A prerequisite gate blocks a downstream tool call until a prerequisite step completes (e.g. block process_refund until get_customer returns a verified ID). It works because your code — not the model — controls execution, so no prompt can bypass it.

1.4.4 Handling Requests With Several Problems at Once

Real users rarely send tidy single-issue requests. They send: "My order is three days late, I think I was double-charged, and I want to update my shipping address." A naive agent latches onto the first problem, resolves it, and forgets the other two — leaving the customer to come back twice more.

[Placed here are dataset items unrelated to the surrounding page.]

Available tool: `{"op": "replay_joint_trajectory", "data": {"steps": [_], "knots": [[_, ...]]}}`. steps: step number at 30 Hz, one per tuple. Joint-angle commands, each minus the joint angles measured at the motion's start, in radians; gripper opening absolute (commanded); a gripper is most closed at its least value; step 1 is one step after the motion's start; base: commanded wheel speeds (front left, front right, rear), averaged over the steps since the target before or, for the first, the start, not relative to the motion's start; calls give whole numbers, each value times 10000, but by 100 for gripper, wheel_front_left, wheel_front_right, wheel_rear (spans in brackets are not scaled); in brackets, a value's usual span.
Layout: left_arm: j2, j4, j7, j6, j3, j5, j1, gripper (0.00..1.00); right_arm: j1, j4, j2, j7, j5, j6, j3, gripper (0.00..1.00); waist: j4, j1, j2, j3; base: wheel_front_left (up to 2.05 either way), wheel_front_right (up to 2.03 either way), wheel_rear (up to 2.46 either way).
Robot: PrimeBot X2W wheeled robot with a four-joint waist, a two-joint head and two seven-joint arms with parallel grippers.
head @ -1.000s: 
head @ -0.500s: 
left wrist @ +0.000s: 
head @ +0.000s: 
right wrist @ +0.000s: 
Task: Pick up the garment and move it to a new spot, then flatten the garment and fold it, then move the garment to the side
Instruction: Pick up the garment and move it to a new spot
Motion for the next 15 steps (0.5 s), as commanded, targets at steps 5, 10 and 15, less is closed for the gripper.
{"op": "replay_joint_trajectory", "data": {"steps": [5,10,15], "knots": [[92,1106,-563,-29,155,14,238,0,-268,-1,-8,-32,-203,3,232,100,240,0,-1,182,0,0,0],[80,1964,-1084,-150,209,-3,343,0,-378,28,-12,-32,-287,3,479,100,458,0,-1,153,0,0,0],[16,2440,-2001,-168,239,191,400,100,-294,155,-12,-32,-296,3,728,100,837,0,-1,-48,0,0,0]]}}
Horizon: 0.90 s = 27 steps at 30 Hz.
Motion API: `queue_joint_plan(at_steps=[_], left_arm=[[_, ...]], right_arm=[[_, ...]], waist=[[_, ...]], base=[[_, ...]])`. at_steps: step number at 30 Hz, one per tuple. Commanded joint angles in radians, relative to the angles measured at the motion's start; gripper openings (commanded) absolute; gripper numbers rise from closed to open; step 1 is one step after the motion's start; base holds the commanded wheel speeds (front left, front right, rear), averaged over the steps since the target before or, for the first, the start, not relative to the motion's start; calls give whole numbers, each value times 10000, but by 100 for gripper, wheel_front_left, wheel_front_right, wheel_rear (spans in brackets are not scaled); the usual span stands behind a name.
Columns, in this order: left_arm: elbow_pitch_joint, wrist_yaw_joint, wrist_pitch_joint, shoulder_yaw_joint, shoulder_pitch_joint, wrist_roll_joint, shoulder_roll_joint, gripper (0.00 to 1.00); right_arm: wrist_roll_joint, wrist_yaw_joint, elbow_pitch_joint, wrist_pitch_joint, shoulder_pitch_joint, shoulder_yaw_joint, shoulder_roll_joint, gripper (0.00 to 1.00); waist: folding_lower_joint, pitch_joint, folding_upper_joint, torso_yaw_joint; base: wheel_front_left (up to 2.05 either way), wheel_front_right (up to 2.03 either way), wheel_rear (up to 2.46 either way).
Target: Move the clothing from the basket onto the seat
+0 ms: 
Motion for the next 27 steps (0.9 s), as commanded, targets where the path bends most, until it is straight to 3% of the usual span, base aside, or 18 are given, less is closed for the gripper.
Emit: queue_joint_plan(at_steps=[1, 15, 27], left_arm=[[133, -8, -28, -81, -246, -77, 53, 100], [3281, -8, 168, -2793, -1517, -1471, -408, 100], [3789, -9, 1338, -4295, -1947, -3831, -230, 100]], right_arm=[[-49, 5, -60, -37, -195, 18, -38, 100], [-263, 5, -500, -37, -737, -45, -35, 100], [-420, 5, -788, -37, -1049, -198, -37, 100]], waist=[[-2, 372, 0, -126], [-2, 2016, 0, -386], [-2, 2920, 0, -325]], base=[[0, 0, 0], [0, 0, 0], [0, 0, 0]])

The pattern that handles this well has three beats. First, DECOMPOSE the message into its distinct concerns (late order, double charge, address change) — this is the same decompose instinct from multi-agent orchestration, applied within one conversation. Second, INVESTIGATE each concern, ideally in parallel, using the shared context of who this customer is. Third, SYNTHESISE one unified response that addresses all three, rather than three disjointed replies. The customer experiences a single, complete resolution.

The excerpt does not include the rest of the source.